FIG. 12 is a block diagram showing the arrangement of the graphic display system for explaining operation code setting according to this embodiment;

FIG. 13 is a timing chart showing the memory access timing relationship according to this embodiment;

FIG. 14 is a timing chart showing the generation of the selection signal and operation code setting signal based on the memory access timing relationship; and

FIG. 15 is a timing chart showing the memory write timing relationship derived from FIG. 13, but with the addition of the selection signal.

DESCRIPTION OF THE PREFERRED EMBODIMENTS

An embodiment of the present invention will now be described in detail with reference to the drawings. The frame buffer memory circuit shown in FIG. 1 includes an operation unit (LU) 1 for implementing the modification functions for the read-modify-write operation, a data memory 2, operational function specifying registers 3 and 4 for specifying an operational function of the operation unit, an operational function selector 5 for selecting an operational function, write mask registers 6 and 7 for holding write mask data, and a write mask selector 8 for selecting write mask data. Symbol D denotes write data sent over the common bus, and symbol C denotes a selection signal for controlling the operational function selector 5 and write mask selector 8.

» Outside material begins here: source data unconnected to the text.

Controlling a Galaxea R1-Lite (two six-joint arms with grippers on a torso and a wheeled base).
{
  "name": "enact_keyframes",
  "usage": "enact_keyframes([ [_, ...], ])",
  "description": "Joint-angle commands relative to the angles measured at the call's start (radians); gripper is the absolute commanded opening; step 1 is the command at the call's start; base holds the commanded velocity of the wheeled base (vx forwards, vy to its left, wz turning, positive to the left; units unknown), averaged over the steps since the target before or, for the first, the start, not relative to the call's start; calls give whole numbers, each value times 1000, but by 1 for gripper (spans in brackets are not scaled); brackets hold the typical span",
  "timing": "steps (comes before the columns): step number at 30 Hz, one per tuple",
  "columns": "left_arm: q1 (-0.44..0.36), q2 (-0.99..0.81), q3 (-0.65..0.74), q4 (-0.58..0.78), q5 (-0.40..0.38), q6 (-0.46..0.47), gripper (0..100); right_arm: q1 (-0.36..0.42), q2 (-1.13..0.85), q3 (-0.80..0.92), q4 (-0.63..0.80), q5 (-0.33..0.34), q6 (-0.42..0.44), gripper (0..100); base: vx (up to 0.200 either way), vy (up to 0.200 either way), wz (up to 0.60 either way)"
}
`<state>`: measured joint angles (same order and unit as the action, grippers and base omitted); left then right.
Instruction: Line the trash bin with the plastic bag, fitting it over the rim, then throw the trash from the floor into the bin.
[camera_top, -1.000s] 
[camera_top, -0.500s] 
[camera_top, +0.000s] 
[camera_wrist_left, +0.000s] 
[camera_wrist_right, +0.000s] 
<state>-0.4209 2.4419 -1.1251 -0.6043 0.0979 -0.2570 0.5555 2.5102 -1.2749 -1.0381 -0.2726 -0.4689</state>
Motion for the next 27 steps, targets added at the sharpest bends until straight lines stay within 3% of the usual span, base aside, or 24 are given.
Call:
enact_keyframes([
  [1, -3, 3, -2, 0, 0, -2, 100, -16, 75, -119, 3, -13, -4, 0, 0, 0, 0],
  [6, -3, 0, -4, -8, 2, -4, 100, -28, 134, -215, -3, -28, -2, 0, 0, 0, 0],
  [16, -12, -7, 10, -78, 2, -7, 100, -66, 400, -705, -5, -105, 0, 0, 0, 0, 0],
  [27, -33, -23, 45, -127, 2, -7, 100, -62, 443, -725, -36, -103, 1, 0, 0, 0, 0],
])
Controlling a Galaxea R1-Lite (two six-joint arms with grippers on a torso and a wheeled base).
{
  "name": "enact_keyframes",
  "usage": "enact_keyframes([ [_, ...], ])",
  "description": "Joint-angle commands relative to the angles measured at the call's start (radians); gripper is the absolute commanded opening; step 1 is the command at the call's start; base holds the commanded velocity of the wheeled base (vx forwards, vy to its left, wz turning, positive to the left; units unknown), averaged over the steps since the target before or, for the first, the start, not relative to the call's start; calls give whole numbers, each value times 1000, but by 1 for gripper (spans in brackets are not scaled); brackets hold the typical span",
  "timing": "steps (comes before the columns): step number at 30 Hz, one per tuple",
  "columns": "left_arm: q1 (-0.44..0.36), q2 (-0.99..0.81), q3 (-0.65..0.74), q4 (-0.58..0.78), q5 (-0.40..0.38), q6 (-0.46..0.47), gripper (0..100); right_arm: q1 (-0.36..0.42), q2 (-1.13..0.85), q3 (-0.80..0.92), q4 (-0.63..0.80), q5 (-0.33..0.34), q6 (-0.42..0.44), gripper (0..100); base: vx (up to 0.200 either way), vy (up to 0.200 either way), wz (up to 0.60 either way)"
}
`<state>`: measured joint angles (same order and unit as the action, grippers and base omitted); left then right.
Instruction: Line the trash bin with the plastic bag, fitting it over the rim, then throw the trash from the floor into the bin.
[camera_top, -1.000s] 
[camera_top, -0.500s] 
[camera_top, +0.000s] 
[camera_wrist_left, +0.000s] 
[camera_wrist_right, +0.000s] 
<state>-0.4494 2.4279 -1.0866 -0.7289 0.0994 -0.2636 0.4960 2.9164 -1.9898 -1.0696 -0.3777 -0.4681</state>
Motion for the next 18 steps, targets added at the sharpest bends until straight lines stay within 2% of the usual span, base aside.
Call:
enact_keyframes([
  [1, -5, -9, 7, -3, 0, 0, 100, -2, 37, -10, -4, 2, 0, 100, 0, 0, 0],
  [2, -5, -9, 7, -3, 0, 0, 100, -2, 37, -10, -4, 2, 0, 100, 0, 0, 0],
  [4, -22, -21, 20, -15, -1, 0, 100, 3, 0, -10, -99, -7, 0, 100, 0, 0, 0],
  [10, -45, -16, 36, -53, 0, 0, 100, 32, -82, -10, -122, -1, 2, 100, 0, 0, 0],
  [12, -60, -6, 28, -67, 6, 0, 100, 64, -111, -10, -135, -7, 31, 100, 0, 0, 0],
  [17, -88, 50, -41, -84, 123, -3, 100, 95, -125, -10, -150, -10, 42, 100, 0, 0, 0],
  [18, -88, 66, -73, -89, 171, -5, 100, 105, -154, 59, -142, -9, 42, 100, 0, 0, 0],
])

FIG. 6 is a block diagram showing the application of the inventive frame buffer memory circuit 9 shown in FIG. 1 to the multi-processor system, in which are included data processors 10 and 10', a common bus 11 and an address decoder 12.

The following describes, as an example, the operation of this embodiment. For clarification purposes, FIGS. 1 and 6 do not show the memory, read data bus, memory block address decoder and read-modify-write control circuit, all of which are not essential for the explanation of this invention. In this embodiment, the memory circuit 9 is addressed from 800000H to 9FFFFFH. The memory circuit 9 itself has a 1M byte capacity in a physical sense, but it is addressed double in the range 800000H-9FFFFFH to provide a virtual 2M byte address space. The method of double addressing is such that address 800000H and address 900000H contain the same byte data, and so on, and finally address 8FFFFFH and address 9FFFFFH contain the same byte data. Accordingly, data read by the processor 10 at address 8xxxxxH is equal to data read at address 9xxxxxH, provided that the address section xxxxx is common. The reason for double addressing the memory circuit 9 beginning with address 800000H and address 900000H is to distinguish accesses by the data processors 10 and 10'. Namely, the data processor 10 is accessible to a 1M byte area starting with 800000H, while the processor 10' is accessible to a 1M byte area starting with 900000H. The address decoder 12 serves to control the double addressing system, and it produces a "0" output in response to an address signal having an even (8H) highest digit, while producing a "1" output in response to an address signal having an odd (9H) highest digit.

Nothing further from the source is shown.